For Coco, the motivation is a photo shoot at the end of the year. “Coco really cares about her image, and has long been begging her mother to have her photos taken,” says Poon.

“Now, when she wants to eat something naughty, her mother asks her – do you want to look pretty and fit in the photo shoot? Do you want to have good skin in the photos?”

Coco and her mother eat a meal they made at the Love21 cooking class. Photo: Love21

A better diet does not mean that Coco is going cold turkey on her favourite treats, such as chicken skin. Now her mother removes almost all the skin when cooking, but leaves a small piece for Coco to enjoy.
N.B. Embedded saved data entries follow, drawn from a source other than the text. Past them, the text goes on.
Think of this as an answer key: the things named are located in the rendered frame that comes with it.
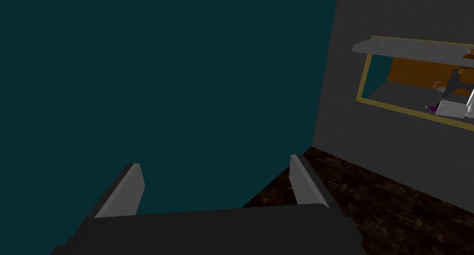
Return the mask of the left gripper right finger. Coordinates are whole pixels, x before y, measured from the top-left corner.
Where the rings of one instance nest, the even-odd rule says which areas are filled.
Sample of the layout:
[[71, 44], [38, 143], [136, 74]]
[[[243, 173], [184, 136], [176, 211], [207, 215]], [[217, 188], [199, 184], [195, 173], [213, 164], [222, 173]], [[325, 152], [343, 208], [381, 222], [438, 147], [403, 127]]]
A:
[[289, 180], [299, 205], [323, 204], [331, 210], [340, 210], [338, 203], [303, 155], [291, 155]]

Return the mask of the gold framed wall mirror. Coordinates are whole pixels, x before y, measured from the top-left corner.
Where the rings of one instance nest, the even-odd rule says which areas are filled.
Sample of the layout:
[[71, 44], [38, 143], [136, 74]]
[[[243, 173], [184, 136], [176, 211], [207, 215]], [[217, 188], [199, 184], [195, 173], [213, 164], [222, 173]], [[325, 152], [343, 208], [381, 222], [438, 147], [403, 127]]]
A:
[[474, 131], [474, 44], [373, 36], [356, 101]]

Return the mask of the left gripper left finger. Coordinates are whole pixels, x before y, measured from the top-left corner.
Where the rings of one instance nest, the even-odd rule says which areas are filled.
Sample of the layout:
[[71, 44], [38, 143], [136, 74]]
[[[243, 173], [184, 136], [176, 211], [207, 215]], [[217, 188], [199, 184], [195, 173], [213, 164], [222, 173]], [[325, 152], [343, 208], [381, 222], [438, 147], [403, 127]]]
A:
[[87, 219], [135, 215], [145, 182], [139, 163], [127, 164], [86, 216]]

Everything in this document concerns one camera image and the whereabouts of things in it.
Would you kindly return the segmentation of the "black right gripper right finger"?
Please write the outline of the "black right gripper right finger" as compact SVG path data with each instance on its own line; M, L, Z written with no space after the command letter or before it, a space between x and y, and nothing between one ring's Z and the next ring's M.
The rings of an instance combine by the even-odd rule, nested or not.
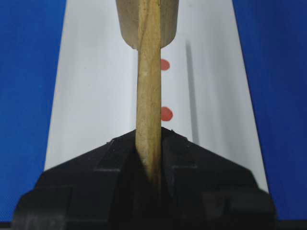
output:
M252 172L162 129L160 230L274 230L275 207Z

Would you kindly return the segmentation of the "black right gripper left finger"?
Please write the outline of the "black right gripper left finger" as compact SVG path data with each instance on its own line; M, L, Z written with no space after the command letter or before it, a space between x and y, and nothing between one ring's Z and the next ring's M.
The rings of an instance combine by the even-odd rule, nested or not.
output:
M113 230L148 214L153 190L135 132L44 171L14 211L14 230Z
Before she is allowed to play video games, Coco must drink a glass of water.

Poon says that since joining the programme, Coco’s bowel movements have become more regular, her menstruation pattern improved, and she lost almost three per cent of her body weight and four per cent of her body fat. She suffers fewer mouth ulcers, too.
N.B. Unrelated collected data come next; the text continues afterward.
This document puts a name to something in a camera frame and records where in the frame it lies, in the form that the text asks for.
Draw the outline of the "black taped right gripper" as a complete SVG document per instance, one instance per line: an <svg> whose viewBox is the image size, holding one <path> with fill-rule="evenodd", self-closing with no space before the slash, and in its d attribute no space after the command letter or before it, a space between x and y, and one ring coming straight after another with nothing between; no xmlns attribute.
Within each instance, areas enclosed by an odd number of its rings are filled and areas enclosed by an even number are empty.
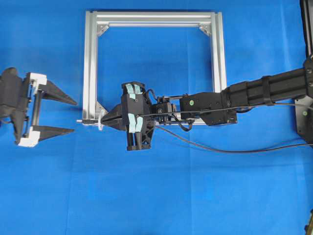
<svg viewBox="0 0 313 235"><path fill-rule="evenodd" d="M101 122L116 130L126 131L127 150L151 148L155 121L149 116L152 102L145 85L139 82L122 84L121 104L103 115Z"/></svg>

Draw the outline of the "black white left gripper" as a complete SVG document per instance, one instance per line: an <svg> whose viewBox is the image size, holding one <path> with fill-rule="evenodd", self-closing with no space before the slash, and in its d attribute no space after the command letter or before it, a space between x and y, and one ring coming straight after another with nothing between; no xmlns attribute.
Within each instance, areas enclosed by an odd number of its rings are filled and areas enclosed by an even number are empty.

Most children in the programme have also been making “great progress with weight loss”, but Poon says it is the parents’ response that has been most encouraging.
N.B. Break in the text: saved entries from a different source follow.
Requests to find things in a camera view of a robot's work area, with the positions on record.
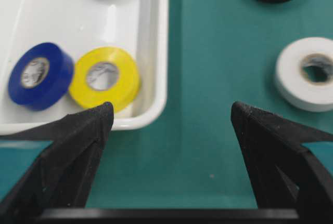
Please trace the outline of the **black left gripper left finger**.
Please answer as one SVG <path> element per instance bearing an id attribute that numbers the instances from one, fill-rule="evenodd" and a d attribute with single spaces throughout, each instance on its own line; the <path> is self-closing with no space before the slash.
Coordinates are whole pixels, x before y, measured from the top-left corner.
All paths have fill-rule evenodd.
<path id="1" fill-rule="evenodd" d="M 1 200 L 1 216 L 37 216 L 44 209 L 86 204 L 114 120 L 113 105 L 69 114 L 1 140 L 51 144 L 32 158 Z"/>

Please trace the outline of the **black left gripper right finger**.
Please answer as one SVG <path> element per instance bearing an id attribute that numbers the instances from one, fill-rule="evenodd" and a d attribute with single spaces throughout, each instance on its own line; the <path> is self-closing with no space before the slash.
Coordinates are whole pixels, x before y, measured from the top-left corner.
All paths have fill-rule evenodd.
<path id="1" fill-rule="evenodd" d="M 230 119 L 258 208 L 332 216 L 332 174 L 305 147 L 332 141 L 332 134 L 239 101 Z"/>
Jeff Rotmeyer (left) is the founder of Love21. Photo: Alex Reshikov

In a survey, all parents who took part in the programme reported having a better understanding of a healthy diet. Almost 90 per cent followed advice from cooking workshops and 94 per cent reported improvements in dietary habits in their children, such as drinking fewer sugary beverages and eating more vegetables and whole grains.

“So many health issues that this community is having can be avoided if you give the families the education they need and deserve, and the resources to implement a healthy diet into their lives,” says Canadian Jeff Rotmeyer, Love21’s founder, who also set up the ImpactHK charity in support of the homeless in Hong Kong.

Rotmeyer and Poon are calling on Hong Kong’s universities and hospitals to research the economic, medical and social conditions of the city’s community of people with intellectual disabilities. Rotmeyer feels that the social stigma attached to intellectual disability has made this community all but invisible.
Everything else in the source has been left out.